> [Activity] Would you quote the material below from its first line through the line containing "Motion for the", exactly and with both ends included?

# # # # #

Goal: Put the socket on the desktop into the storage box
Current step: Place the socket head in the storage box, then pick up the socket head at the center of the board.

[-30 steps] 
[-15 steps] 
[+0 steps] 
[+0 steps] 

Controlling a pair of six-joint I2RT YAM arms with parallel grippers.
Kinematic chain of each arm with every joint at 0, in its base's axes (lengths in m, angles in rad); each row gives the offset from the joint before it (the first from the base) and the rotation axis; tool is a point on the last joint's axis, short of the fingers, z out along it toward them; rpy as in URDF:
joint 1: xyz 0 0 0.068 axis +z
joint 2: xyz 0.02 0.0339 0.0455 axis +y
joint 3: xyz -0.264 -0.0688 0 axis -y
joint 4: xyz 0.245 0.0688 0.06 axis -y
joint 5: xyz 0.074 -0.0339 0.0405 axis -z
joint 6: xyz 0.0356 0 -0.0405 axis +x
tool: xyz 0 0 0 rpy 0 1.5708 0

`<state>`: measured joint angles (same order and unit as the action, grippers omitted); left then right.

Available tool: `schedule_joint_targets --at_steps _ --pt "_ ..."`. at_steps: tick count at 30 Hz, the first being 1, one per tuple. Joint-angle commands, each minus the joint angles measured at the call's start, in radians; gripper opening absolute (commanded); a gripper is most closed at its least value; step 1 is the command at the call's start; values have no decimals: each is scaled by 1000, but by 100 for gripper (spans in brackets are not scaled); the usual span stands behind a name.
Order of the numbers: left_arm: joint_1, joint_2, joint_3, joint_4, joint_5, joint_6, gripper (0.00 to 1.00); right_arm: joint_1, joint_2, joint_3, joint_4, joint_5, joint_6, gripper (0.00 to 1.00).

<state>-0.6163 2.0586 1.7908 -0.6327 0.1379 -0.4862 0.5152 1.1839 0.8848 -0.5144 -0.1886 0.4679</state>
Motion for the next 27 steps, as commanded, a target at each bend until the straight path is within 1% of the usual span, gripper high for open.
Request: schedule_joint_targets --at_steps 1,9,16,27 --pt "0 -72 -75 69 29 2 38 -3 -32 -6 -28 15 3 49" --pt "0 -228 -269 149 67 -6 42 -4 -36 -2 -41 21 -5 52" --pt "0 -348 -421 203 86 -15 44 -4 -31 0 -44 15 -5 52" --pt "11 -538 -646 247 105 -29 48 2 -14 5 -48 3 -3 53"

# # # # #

> [Exercise response]
Goal: Put the socket on the desktop into the storage box
Current step: Place the socket head in the storage box, then pick up the socket head at the center of the board.

[-30 steps] 
[-15 steps] 
[+0 steps] 
[+0 steps] 

Controlling a pair of six-joint I2RT YAM arms with parallel grippers.
Kinematic chain of each arm with every joint at 0, in its base's axes (lengths in m, angles in rad); each row gives the offset from the joint before it (the first from the base) and the rotation axis; tool is a point on the last joint's axis, short of the fingers, z out along it toward them; rpy as in URDF:
joint 1: xyz 0 0 0.068 axis +z
joint 2: xyz 0.02 0.0339 0.0455 axis +y
joint 3: xyz -0.264 -0.0688 0 axis -y
joint 4: xyz 0.245 0.0688 0.06 axis -y
joint 5: xyz 0.074 -0.0339 0.0405 axis -z
joint 6: xyz 0.0356 0 -0.0405 axis +x
tool: xyz 0 0 0 rpy 0 1.5708 0

`<state>`: measured joint angles (same order and unit as the action, grippers omitted); left then right.

Available tool: `schedule_joint_targets --at_steps _ --pt "_ ..."`. at_steps: tick count at 30 Hz, the first being 1, one per tuple. Joint-angle commands, each minus the joint angles measured at the call's start, in radians; gripper opening absolute (commanded); a gripper is most closed at its least value; step 1 is the command at the call's start; values have no decimals: each is scaled by 1000, but by 100 for gripper (spans in brackets are not scaled); the usual span stands behind a name.
Order of the numbers: left_arm: joint_1, joint_2, joint_3, joint_4, joint_5, joint_6, gripper (0.00 to 1.00); right_arm: joint_1, joint_2, joint_3, joint_4, joint_5, joint_6, gripper (0.00 to 1.00).

<state>-0.6163 2.0586 1.7908 -0.6327 0.1379 -0.4862 0.5152 1.1839 0.8848 -0.5144 -0.1886 0.4679</state>
Motion for the next 27 steps, as commanded, a target at each bend until the straight path is within 1% of the usual span, gripper high for open.

Nothing remains open in this exercise.